How Does Coffee Grow?
Coffee is at the centre of what we do at Boun Beans. Luxury coffee starts right back at the farm and the tree itself. We rely on the great coffee farmers we work with to offer you these fantastic specialty coffees. But you might ask yourself, what really happens on a coffee farm to produce these world-class cups of coffee?
Well, it all starts with a coffee bean. To grow coffee, you must plant a coffee bean in the ground and keep the soil wet for weeks on end in order for it to germinate and grow into a shoot. Then the coffee tree takes around four years to grow to maturity and start producing coffee cherries. Most coffee trees are quite thin and are kept trimmed around 6ft tall, with big shiny green leaves. If the trees are planted in the wrong soil, too high up the mountain or too close to sea level, then they will not produce good coffee. To produce specialty coffees, luxurious enough for our customers, we choose to work with coffee growers in high altitude locations, where they grow top quality Arabica coffees.
A coffee cherry starts out its life as a little white flower. It looks quite like a jasmine flower and has a beautiful aroma like walking into a florist. Over months this flower will become a coffee cherry. Initially the cherries are green and hard, but as they mature, they grow larger, softer and sweeter. Eventually the cherries become bright red or sometimes yellow in the case of the Brazilian Yellow Catuai we currently offer. When the coffee cherry is ripe it is ready to be harvested. Our coffees are picked by hand by the growers and their harvesting team. What this means is that the farmers go from tree to tree, selecting only the ripest cherries and leaving the green cherry on the tree to be harvested at a later time. By selecting ripe cherry, the coffees are much sweeter, less bitter and full of exceptional flavours.

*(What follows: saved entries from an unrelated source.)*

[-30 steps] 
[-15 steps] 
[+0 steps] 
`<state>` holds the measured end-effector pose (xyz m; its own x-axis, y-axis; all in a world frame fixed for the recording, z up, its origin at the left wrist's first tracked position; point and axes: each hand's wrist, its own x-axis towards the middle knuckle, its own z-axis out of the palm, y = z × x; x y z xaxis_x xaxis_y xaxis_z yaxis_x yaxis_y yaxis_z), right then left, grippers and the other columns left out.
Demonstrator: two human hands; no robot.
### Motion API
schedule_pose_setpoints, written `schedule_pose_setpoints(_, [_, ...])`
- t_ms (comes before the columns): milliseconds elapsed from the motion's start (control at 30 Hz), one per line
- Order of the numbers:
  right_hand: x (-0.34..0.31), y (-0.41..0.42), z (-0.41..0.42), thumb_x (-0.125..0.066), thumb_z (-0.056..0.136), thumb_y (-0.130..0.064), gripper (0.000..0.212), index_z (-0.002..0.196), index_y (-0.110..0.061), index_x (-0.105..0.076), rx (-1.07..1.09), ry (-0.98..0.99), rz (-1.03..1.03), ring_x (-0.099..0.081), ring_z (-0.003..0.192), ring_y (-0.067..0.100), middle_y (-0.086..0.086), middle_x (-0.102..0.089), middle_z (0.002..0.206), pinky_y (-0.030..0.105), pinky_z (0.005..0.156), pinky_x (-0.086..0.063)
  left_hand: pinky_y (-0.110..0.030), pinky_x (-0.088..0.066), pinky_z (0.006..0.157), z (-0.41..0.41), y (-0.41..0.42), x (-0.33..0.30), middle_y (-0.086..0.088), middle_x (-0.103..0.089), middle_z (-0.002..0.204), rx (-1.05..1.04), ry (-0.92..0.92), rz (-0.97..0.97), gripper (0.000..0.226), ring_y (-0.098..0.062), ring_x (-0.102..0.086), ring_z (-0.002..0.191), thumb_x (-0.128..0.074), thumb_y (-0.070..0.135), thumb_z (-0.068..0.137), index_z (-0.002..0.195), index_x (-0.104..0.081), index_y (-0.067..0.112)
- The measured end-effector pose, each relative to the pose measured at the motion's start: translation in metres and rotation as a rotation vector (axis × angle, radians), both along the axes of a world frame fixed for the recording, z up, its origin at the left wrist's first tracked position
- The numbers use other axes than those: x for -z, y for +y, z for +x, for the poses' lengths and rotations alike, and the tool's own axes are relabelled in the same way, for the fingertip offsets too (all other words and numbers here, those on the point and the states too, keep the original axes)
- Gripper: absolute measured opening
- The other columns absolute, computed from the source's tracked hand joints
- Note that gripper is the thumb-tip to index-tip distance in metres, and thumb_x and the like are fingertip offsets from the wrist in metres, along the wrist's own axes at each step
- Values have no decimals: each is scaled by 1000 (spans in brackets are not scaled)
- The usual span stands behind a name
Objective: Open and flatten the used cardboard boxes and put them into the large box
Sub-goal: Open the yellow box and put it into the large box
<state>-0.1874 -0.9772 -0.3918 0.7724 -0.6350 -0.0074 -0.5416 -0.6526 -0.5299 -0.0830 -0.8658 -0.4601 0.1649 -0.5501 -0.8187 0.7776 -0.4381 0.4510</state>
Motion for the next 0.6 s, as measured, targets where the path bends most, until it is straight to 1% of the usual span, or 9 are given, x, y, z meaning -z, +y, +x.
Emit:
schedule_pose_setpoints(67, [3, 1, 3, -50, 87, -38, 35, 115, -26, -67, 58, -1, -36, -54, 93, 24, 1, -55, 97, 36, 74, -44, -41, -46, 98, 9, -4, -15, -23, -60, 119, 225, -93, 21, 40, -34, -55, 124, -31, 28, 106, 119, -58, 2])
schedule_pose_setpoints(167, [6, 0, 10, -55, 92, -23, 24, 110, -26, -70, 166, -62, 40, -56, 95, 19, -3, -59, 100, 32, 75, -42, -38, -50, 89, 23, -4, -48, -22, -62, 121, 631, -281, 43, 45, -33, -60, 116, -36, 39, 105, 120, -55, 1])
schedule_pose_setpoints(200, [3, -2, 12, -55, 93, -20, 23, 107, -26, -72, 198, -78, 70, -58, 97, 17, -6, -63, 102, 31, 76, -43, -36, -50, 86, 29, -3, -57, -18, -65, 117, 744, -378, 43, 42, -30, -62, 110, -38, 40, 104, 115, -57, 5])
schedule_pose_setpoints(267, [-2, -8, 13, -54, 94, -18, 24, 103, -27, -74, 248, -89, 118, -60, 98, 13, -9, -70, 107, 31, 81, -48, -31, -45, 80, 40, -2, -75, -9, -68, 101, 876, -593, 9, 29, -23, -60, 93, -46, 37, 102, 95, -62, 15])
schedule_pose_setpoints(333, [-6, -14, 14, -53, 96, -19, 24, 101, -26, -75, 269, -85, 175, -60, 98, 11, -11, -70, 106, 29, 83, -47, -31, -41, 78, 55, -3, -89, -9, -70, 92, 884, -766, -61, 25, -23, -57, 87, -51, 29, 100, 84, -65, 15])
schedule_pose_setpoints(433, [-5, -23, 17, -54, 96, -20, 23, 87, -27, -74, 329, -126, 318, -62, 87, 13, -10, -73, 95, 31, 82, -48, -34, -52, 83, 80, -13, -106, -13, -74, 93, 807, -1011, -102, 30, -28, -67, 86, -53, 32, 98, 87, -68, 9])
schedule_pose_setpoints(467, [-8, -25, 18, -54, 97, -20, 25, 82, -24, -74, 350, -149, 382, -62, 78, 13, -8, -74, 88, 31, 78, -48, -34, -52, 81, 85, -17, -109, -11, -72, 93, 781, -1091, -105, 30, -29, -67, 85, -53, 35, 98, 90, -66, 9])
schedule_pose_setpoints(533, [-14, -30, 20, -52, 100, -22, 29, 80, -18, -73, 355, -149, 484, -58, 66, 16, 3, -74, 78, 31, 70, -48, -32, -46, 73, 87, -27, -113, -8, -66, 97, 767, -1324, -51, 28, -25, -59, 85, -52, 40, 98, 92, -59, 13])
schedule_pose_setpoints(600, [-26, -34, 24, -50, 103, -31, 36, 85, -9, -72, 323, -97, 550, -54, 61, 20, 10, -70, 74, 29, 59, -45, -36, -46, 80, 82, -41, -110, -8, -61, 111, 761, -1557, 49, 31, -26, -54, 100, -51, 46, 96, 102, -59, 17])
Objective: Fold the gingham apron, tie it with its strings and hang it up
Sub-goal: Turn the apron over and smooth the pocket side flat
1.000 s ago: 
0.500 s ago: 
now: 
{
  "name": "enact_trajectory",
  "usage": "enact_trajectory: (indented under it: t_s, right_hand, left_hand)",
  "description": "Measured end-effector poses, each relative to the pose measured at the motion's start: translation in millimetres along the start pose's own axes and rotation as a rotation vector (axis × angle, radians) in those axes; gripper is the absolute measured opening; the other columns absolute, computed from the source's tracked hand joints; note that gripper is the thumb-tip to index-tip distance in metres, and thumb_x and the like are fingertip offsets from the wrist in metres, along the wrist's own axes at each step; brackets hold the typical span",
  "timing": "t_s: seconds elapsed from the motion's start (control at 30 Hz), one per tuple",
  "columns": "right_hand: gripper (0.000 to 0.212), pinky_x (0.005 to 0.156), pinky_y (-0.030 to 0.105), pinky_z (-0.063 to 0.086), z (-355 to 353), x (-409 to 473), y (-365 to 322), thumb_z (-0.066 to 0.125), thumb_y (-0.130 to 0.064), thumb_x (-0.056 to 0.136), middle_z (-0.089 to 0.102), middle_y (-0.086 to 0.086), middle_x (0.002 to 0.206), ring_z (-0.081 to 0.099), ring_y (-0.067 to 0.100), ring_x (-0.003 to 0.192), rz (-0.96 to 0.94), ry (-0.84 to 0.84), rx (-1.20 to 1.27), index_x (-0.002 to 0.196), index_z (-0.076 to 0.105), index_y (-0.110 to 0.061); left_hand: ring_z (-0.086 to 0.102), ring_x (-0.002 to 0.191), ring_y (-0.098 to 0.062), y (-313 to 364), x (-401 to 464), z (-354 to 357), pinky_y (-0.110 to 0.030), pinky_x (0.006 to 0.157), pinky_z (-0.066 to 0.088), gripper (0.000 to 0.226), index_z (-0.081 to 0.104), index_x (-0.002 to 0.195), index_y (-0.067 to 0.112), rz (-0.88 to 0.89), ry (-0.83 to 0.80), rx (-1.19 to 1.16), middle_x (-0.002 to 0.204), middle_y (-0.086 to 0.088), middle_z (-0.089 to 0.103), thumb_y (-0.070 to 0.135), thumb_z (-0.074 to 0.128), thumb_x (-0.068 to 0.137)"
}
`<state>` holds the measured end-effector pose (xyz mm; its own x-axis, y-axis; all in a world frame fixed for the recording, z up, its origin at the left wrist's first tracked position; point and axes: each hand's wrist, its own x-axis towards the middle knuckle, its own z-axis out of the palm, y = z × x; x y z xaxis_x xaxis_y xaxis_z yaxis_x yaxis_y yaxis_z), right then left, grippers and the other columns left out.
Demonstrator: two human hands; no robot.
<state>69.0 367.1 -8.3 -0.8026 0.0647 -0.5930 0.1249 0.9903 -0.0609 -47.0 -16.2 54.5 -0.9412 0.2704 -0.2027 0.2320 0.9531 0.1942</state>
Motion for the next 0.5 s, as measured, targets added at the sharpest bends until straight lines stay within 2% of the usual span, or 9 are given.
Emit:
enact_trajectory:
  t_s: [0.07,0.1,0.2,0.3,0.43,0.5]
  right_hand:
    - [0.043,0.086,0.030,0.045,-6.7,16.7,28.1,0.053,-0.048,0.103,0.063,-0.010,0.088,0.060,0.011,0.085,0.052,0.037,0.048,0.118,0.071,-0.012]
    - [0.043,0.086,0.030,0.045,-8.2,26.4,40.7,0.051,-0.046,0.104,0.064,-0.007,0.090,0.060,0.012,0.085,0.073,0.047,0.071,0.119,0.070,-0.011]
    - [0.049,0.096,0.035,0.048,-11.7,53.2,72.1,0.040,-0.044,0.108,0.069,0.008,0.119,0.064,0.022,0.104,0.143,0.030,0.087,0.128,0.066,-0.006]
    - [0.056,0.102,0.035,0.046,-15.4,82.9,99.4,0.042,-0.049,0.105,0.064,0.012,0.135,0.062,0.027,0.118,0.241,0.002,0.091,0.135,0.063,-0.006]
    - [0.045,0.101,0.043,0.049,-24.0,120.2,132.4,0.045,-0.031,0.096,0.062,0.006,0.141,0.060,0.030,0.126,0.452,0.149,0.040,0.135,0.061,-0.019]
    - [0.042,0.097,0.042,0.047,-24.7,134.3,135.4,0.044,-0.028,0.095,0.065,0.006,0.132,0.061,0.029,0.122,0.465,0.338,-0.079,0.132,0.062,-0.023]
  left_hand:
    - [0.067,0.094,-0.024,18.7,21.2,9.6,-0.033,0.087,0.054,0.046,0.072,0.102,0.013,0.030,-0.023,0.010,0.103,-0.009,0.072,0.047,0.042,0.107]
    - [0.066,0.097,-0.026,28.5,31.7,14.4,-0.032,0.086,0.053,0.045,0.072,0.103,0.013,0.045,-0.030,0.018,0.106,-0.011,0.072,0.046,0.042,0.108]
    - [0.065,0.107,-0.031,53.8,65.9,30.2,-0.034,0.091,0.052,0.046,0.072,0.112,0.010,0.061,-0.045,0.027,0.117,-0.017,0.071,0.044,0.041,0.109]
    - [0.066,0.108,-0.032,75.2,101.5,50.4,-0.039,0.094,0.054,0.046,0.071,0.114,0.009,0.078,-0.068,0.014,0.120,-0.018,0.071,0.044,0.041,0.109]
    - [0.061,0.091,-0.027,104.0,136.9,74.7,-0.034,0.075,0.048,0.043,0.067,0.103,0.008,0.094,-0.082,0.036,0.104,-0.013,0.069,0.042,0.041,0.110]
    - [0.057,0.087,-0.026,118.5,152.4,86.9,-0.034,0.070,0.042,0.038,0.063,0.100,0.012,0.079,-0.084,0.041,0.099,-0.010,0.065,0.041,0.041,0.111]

Once the coffees have been picked, the farmer has to get the beans from the cherry. Inside each cherry are two small coffee beans. To remove the fruit of the cherry, the farmer can either ‘wash’ the coffee or use what is called the ‘natural’ method. When you used the washed method, the beans are squeezed out of the cherry with a pulping machine. The beans are then put in water and left to soak for a period of twelve to thirty six hours. During this time the sticky sweet fruit of the coffee cherry begins to loosen off the beans themselves. After this the coffee beans are washed clean and left to dry. That is why it is called the ‘washed’ method. This gives the coffees a cleaner, brighter coffee like our Costa Rica San Antonio.
When the grower chooses the natural process, they take the whole cherries with the beans inside and leave them to dry. It is similar to how you might dry dates or raisins, preserving lots of flavour and giving the coffee more complexity. Once the cherries are perfectly dried, not too much and not too little, the fruit of the cherry is removed and the beans are ready. The natural method gives our luxury coffees a more fruity flavour with more body like our Brazilian Yellow Catuai. Whichever method the farmer chooses, both can produce high quality, luxury specialty coffee beans that we can roast to perfection.
We hope this blog has helped you understand a little of how the life of our coffees before they come to Boun Beans. We look for farmers who hand pick the ripest, sweetest coffee cherry and produce their coffee with the same care and consideration that we roast your coffee. Boun Beans then roasts these coffees to perfection, showcasing all of the great work the farmer does and bringing a unique, luxury product to you.